趕集這個詞,00后可能比較陌生。
但許修文不僅知道,還趕過集。
所以知道是怎么回事。
聽到柳若一大早去趕集,他有些驚訝。
因為等會,他就要開車載著姐妹倆離開。
可是柳若卻出門趕集了
許修文一時間都懷疑是不是自己聽錯了。
“阿姨去趕集,可以等下坐我的車,我送她去啊。怎么這么著急”
安水水搖頭。
她也不知道母親為什么突然要去趕集。
安詩詩則思考了后,說道“可能媽媽怕親眼看到我們離開會難過吧。”
這個解釋倒也說得過去。
許修文點點頭,不再多說,專心干飯。
吃完早飯后。
天開始蒙蒙亮了。
許修文看了一眼時間道“你們東西收拾好了么時間也不早了,我們可以出發了。”
安水水道“東西已經收拾好了,都放到車上了。”
“行吧,你們還有什么別的事要做么沒有的話,我們就走吧。早點走,也早點回金陵。”
安詩詩道“我沒有了,水水你呢”
安水水也搖頭,“我也沒有了。”
“行,那就走吧。”
三人轉身往屋外走去。
許修文以為安詩詩說行李都放到車上,指的是放到了后備車廂。
結果上車后才發現,安詩詩的行李箱以及安水水的行李箱堆放在他身后的座位上。
等安詩詩將她家的門鎖上,坐進副駕駛后。
許修文轉頭問道“行李箱怎么不放后備車廂”
安詩詩回答“滿了。”
“滿了我記得沒放什么東西啊。”
安詩詩解釋道“是被子。我媽剛好做了三床新被子,都是上好的棉花,留在家里也用不著,我媽讓我們帶回去。

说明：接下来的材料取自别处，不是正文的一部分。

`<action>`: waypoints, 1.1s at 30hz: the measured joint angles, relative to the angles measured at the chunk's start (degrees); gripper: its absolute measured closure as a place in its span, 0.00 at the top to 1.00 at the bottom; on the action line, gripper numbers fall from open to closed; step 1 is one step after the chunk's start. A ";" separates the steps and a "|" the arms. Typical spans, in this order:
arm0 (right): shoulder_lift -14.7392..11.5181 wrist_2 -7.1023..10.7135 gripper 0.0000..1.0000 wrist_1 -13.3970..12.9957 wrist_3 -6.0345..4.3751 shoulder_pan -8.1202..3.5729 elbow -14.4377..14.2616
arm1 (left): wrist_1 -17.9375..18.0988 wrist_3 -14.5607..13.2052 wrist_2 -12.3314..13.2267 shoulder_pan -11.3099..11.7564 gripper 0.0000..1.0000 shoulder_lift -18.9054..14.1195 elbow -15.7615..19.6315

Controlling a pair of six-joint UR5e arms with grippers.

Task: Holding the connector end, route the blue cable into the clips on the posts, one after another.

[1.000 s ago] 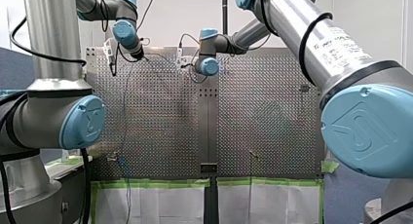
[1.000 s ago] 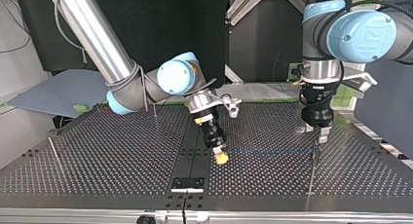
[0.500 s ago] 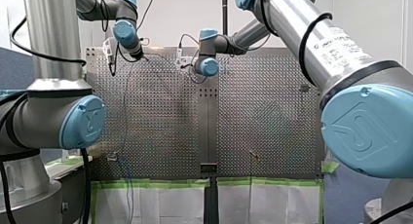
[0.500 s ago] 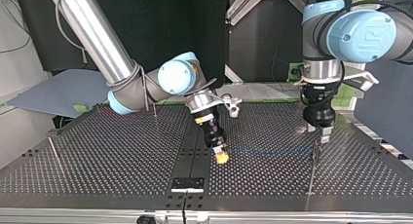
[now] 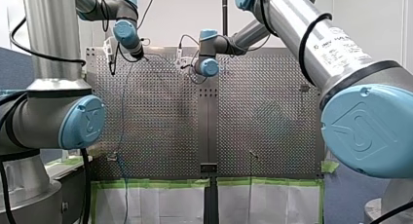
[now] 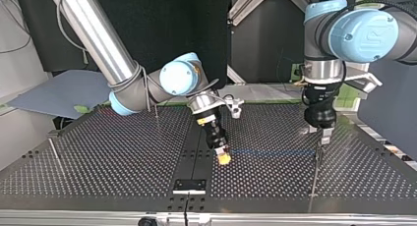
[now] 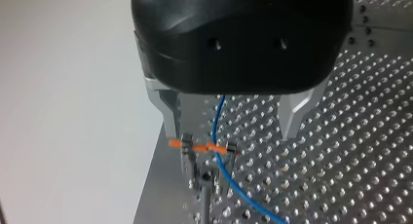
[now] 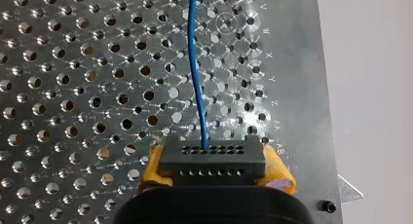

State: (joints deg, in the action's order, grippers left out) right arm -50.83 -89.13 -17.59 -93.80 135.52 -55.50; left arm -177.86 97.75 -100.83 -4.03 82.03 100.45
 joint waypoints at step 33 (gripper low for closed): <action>0.40 -0.09 0.00 -0.15 0.00 -0.47 0.02 | 3.01 -12.96 2.89 -2.97 0.98 4.57 -4.18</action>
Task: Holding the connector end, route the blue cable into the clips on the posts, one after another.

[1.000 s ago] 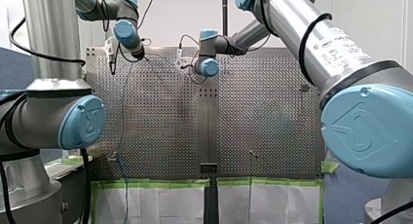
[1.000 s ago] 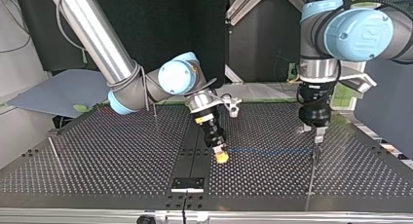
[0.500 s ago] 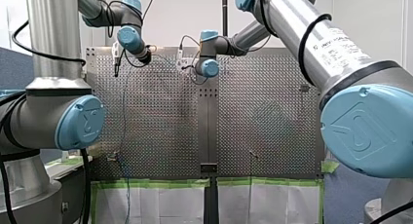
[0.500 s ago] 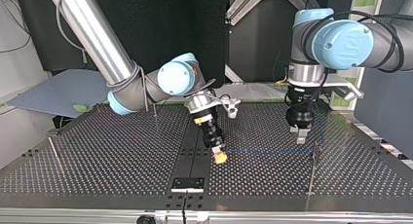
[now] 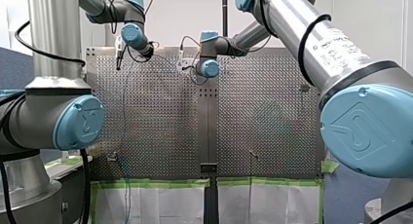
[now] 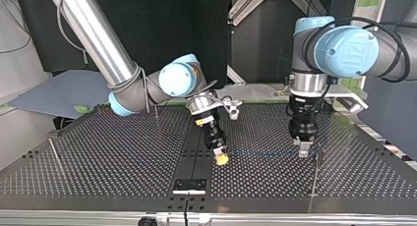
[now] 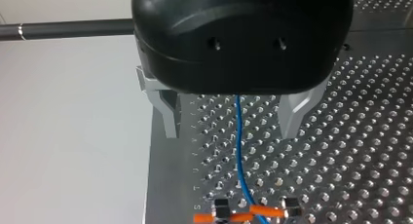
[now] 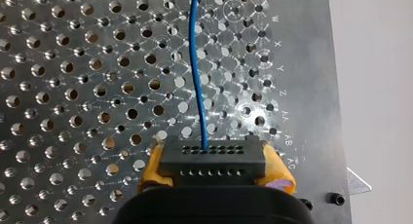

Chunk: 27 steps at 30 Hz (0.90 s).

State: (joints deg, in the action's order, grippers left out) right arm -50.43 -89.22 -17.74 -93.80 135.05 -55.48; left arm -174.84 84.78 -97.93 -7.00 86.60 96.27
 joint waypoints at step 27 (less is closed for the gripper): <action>0.19 0.59 0.00 -0.01 0.29 0.55 0.00 | 2.41 1.01 -2.51 -1.33 0.98 6.59 -4.80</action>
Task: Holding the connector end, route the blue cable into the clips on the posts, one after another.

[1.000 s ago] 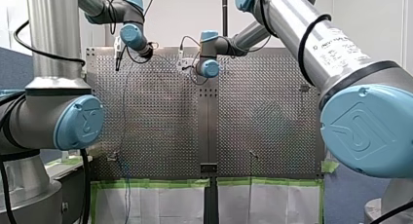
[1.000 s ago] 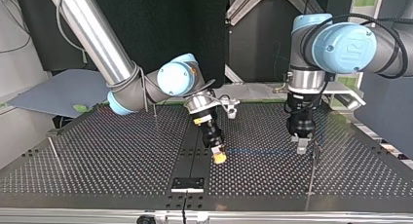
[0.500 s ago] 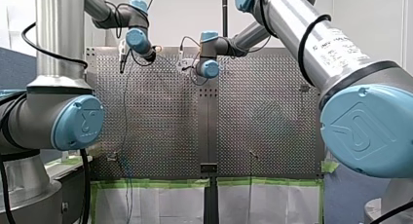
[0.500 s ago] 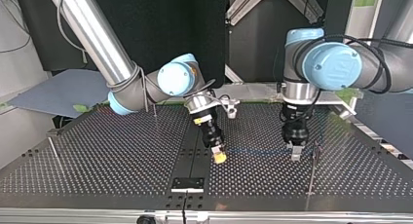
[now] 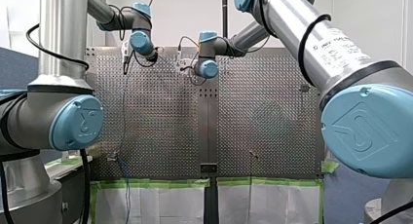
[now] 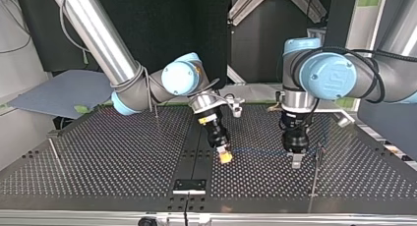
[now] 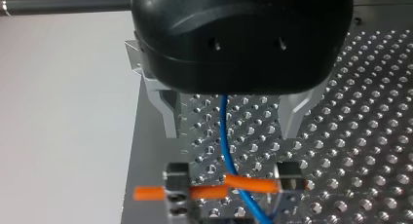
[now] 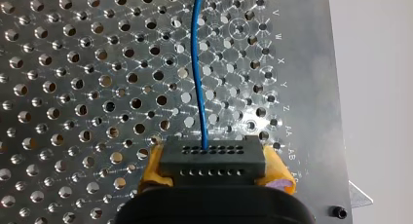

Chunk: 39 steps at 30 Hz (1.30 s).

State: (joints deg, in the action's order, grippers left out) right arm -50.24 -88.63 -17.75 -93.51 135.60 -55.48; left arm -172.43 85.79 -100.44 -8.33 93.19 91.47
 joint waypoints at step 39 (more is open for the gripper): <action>0.15 0.15 0.00 0.03 -0.28 -0.91 -0.01 | 0.97 -0.04 -2.41 -0.20 0.65 2.38 -2.16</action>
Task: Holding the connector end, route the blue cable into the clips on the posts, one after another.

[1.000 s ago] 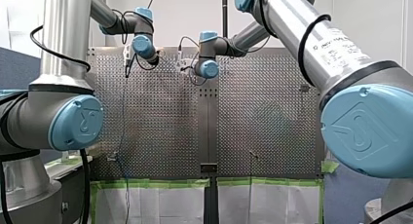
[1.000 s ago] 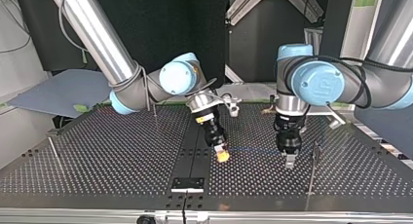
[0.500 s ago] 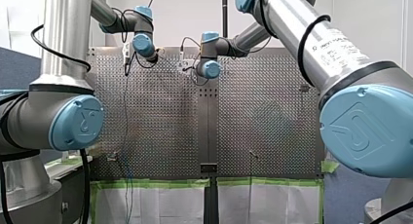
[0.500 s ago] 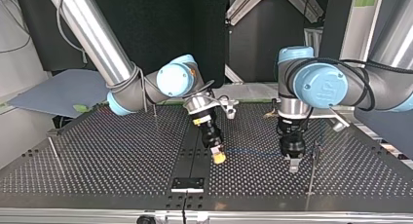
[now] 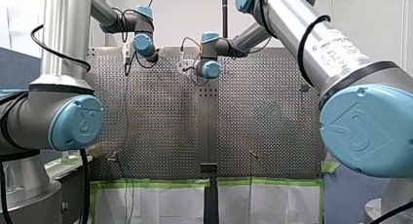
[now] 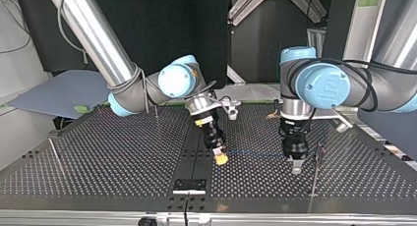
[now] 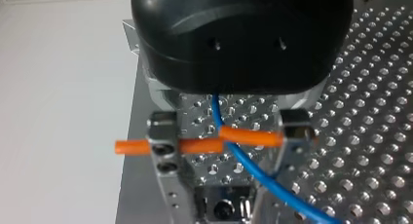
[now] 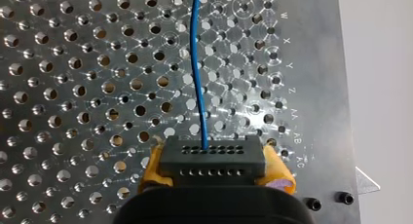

”
聽了安詩詩的解釋。
許修文愣了一下。
回過神來,他笑了。
以前看某音上說某西省結婚彩禮要三十萬,女方嫁妝就三床被子。
現在許修文也掏了十萬塊彩禮錢。
2006年的十萬塊,顯然比2022年的三十萬更值錢。
卻同樣換來了三床被子。
許修文愿意掏十萬塊彩禮錢,主要是因為他喜歡安詩詩。
這筆錢對他而言也是小意思,根本沒有任何負擔。
他根本沒想過安詩詩家里能給他一些什么。
所以這三床新被子也算是意外之喜了。
許修文不再多說什么,叮囑姐妹倆系好安全帶,隨后發動車子。
許修文先開車將安水水送到了貴林火車站。
安水水不跟他們回金陵,會直接坐火車去京都。
安水水是第一次出遠門,還是一個人。
許修文和安水水都不太放心,最開始打算讓安詩詩送她去。
結果安水水毫不猶豫的拒絕了。
她說,姐姐去年一個人去金陵,沒錢,沒有手機,還沒有行李箱,一個人拖著大包小包。
姐姐都可以做到。
她也可以。
還說,她有手機,有困難隨時可以聯系他們。
聽了安水水的話后。
許修文和安詩詩也只能同意了。
不過安水水說的也有道理。
安詩詩當初一個人去金陵上學,情況更艱難。
她也順利到了學校。
沒有難倒安詩詩。
安水水比姐姐還聰明。
難道能難倒她么
許修文和安詩詩親自陪著安水水進站,將她送到火車上。
一直到火車快要出發了。
他們才下車。
安水水隔著火車的玻璃對著兩人揮手。
她并沒有太難過,太不舍。
眼中滿是對大學生活和未來的期待和好奇。
反倒是安詩詩,看到妹妹即將遠去,情緒有些低落。
但不想妹妹擔心,忍著沒有流淚。
火車開走后。
她還是沒忍住,落下了淚。
許修文安撫了幾句,才讓安詩詩重新調整好情緒。
隨后許修文和安詩詩踏上了回金陵之路。